10 In my opinion, the appellant is right in its contention that the trial Judge erred in his construction of the provisions to which he referred. There is nothing in s 16 of the Act which requires knowledge, on the part of the offender, of the fact that the person permitted or caused to act, or to continue to act, as a prostitute is a child. It is enough to make out the offence that that person was in fact a child at the time. That said, were it not for the existence of s 49 of the Act, s 24 of the Criminal Code would have afforded a defence to a person who honestly and reasonably, but mistakenly, believed that the person was in fact an adult and, as McKechnie J has pointed out, the prosecution would have been required to negative that defence beyond reasonable doubt. However, s 49 has cut down the operation of s 24 of the Code. That necessarily follows from the terms of the latter section, which places upon the accused the onus of proving that, having taken all reasonable steps to find out the age of the person concerned, she believed on reasonable grounds, at the time at which the offence was alleged to have been committed, that the age of the person concerned was at least 18 years.
(Page 6)

11 It consequently follows that the jury should have been required to answer the question whether or not it had been proved that the respondent had taken all reasonable steps to find out C's age and believed, on reasonable grounds, that C was at least 18 years old at the time the offence was alleged to have been committed. The grounds of appeal have, to this extent, been made out.

12 I should add, before leaving this issue, that counsel for the respondent contended that the Crown should not be permitted to rely upon the provisions of s 49 of the Act.

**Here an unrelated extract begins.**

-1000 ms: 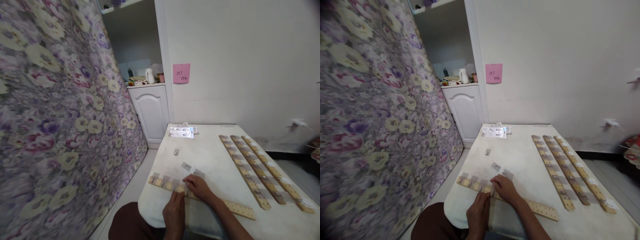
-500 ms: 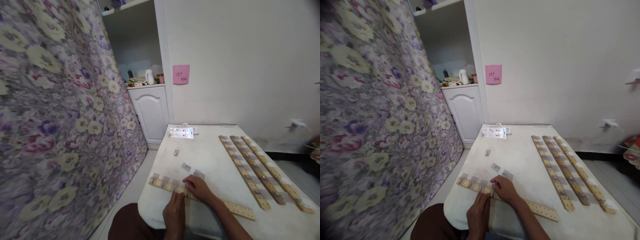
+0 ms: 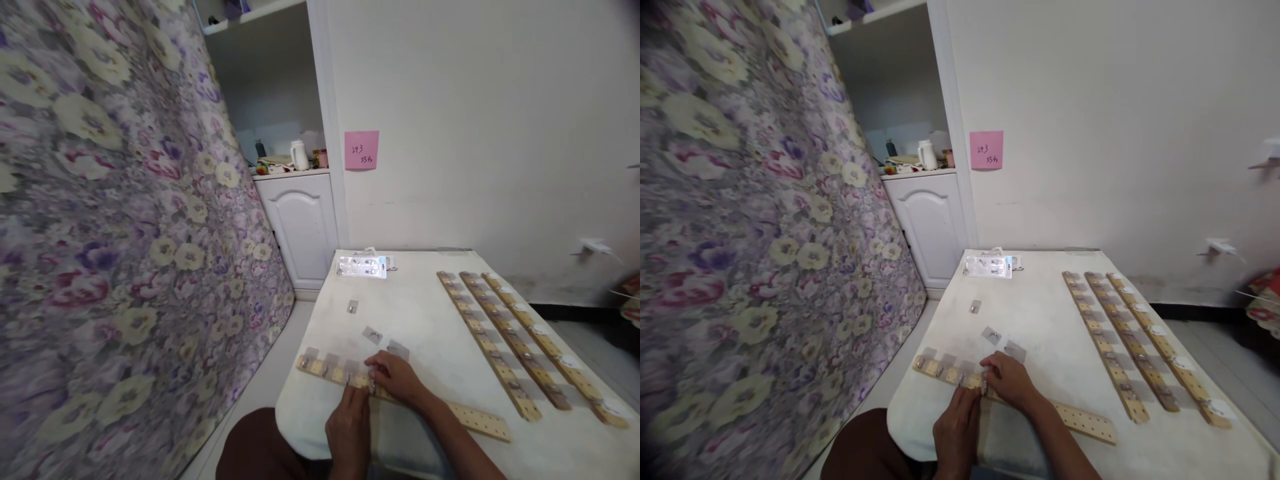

He contended that, in circumstances in which the Crown had always acknowledged that it did not allege knowledge on the part of the respondent, it should not be permitted to take up an inconsistent position in contending that there was a "deemed" knowledge by virtue of s 49. In my opinion, that contention lacks substance. A reading of the transcript discloses that the Crown only ever indicated that it did not propose to prove actual knowledge on the part of the respondent. At no time did it disclaim reliance upon s 49. Indeed, as I have said, prosecuting counsel expressly relied upon the provisions of that section in the course of his submissions before the trial Judge.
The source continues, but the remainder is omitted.